- Work task
Word for word, copy the entire listing below, but do not carry over any pictures.

------------------------

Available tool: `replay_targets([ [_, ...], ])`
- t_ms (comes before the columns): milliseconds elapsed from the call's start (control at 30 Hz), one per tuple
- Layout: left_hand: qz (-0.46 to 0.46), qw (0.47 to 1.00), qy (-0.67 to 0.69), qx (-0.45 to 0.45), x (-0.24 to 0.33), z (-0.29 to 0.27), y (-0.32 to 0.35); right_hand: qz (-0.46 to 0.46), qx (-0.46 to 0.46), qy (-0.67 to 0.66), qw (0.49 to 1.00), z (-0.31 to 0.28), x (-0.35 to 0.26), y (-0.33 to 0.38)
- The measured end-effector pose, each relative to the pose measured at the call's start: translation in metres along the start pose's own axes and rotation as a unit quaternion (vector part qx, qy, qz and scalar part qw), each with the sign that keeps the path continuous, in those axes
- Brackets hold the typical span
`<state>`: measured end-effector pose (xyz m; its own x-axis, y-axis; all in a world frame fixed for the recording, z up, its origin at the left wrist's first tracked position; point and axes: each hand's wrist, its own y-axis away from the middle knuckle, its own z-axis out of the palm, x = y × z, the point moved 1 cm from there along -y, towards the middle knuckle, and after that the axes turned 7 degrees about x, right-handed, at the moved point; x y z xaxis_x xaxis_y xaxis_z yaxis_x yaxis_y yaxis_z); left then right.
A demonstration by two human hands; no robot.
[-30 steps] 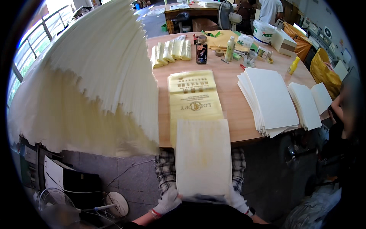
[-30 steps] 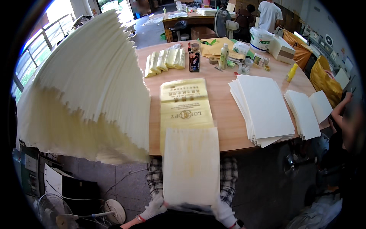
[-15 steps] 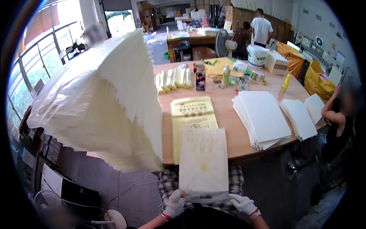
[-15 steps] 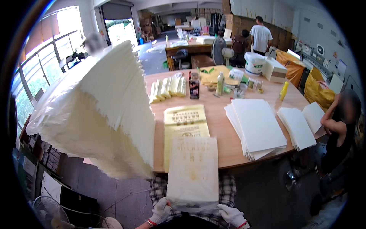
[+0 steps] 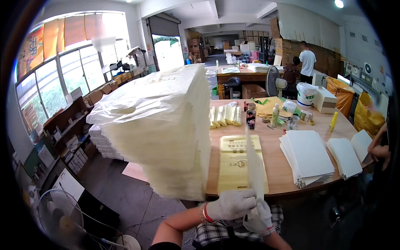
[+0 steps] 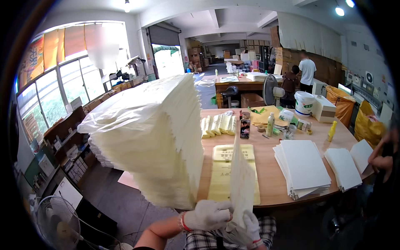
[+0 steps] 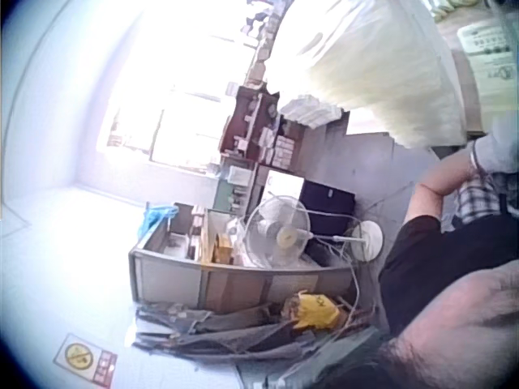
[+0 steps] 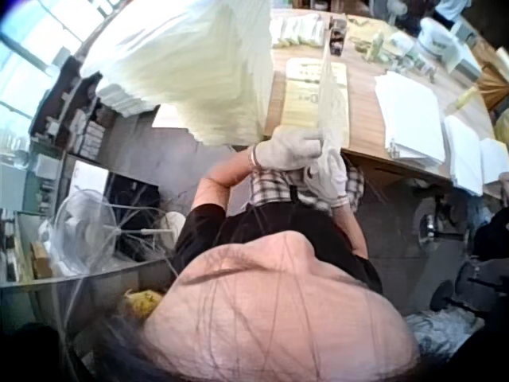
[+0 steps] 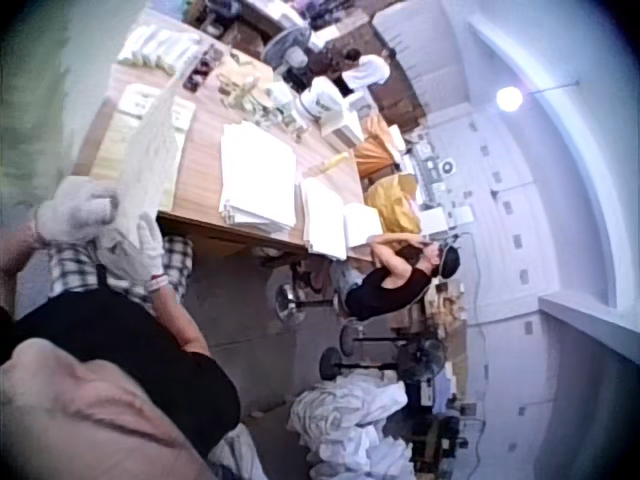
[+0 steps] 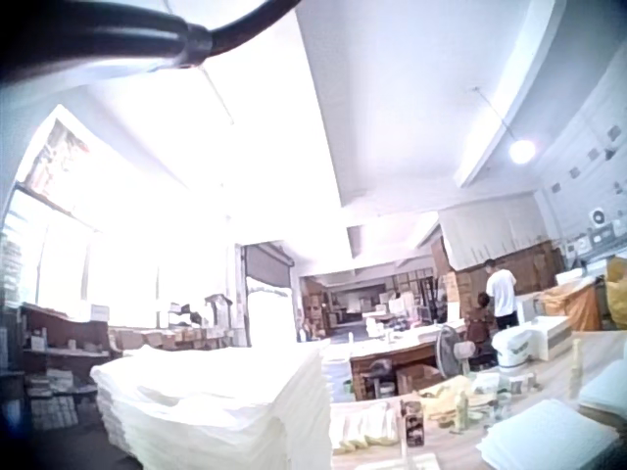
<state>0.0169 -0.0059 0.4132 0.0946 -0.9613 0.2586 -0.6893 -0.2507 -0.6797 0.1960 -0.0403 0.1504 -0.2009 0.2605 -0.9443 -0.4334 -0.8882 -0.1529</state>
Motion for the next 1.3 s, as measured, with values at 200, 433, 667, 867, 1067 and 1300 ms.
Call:
replay_targets([
  [200, -0.107, 0.968, 0.147, 0.173, 0.028, -0.134, -0.031, -0.104, -0.109, -0.101, 0.983, 0.088, -0.198, -0.119],
  [433, 0.113, 0.834, 0.156, 0.517, -0.037, -0.303, -0.061, -0.275, -0.291, -0.025, 0.916, 0.249, -0.366, -0.180],
  [667, -0.167, 0.754, 0.249, 0.585, -0.115, -0.319, 0.057, -0.285, -0.288, 0.452, 0.794, 0.315, -0.380, -0.162],
  [867, -0.220, 0.748, 0.192, 0.596, -0.160, -0.177, 0.174, -0.385, -0.259, 0.414, 0.783, 0.308, -0.370, -0.168],
  [1067, -0.556, 0.779, 0.195, 0.216, -0.138, 0.051, 0.202, -0.474, -0.322, 0.201, 0.794, 0.237, -0.314, -0.183],
  [1300, -0.428, 0.890, 0.155, 0.037, -0.127, 0.152, 0.165, 0.006, -0.077, 0.210, 0.975, -0.016, -0.076, -0.157],
])
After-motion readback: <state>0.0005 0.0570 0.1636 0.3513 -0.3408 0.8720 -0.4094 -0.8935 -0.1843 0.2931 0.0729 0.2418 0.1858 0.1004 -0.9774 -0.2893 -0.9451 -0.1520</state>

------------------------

- Completed exercise
Available tool: `replay_targets([ [_, ...], ])`
- t_ms (comes before the columns): milliseconds elapsed from the call's start (control at 30 Hz), one per tuple
- Layout: left_hand: qz (-0.46 to 0.46), qw (0.47 to 1.00), qy (-0.67 to 0.69), qx (-0.45 to 0.45), x (-0.24 to 0.33), z (-0.29 to 0.27), y (-0.32 to 0.35); right_hand: qz (-0.46 to 0.46), qx (-0.46 to 0.46), qy (-0.67 to 0.66), qw (0.49 to 1.00), z (-0.31 to 0.28), x (-0.35 to 0.26), y (-0.33 to 0.38)
- The measured end-effector pose, each relative to the pose measured at the call's start: translation in metres along the start pose's own axes and rotation as a unit quaternion (vector part qx, qy, qz and scalar part qw), each with the sign that keeps the path continuous, in those axes
- Brackets hold the typical span
`<state>`: measured end-effector pose (xyz m; its own x-axis, y-axis; all in a world frame fixed for the recording, z up, its origin at the left wrist's first tracked position; point and axes: each hand's wrist, its own y-axis away from the middle knuckle, its own z-axis out of the palm, x = y × z, the point moved 1 cm from there along -y, towards the middle knuckle, and after that the axes turned 7 degrees about x, right-handed, at the moved point; x y z xaxis_x xaxis_y xaxis_z yaxis_x yaxis_y yaxis_z); left then right.
A demonstration by two human hands; no robot.
[-30 steps] 
[-30 steps] 
[-15 steps] 
[-15 steps] 
[+0 steps] 
[+0 steps] 
[+0 steps] 
[+0 steps] 
[+0 steps] 
[+0 steps] 
<state>0.0169 -0.0059 0.4132 0.0946 -0.9613 0.2586 -0.6893 -0.2507 -0.6797 0.1960 -0.0403 0.1504 -0.2009 0.2605 -0.9443 -0.4334 -0.8882 -0.1529</state>
Motion for the next 1.3 s, as measured, with values at 200, 433, 667, 867, 1067 and 1300 ms.
Call:
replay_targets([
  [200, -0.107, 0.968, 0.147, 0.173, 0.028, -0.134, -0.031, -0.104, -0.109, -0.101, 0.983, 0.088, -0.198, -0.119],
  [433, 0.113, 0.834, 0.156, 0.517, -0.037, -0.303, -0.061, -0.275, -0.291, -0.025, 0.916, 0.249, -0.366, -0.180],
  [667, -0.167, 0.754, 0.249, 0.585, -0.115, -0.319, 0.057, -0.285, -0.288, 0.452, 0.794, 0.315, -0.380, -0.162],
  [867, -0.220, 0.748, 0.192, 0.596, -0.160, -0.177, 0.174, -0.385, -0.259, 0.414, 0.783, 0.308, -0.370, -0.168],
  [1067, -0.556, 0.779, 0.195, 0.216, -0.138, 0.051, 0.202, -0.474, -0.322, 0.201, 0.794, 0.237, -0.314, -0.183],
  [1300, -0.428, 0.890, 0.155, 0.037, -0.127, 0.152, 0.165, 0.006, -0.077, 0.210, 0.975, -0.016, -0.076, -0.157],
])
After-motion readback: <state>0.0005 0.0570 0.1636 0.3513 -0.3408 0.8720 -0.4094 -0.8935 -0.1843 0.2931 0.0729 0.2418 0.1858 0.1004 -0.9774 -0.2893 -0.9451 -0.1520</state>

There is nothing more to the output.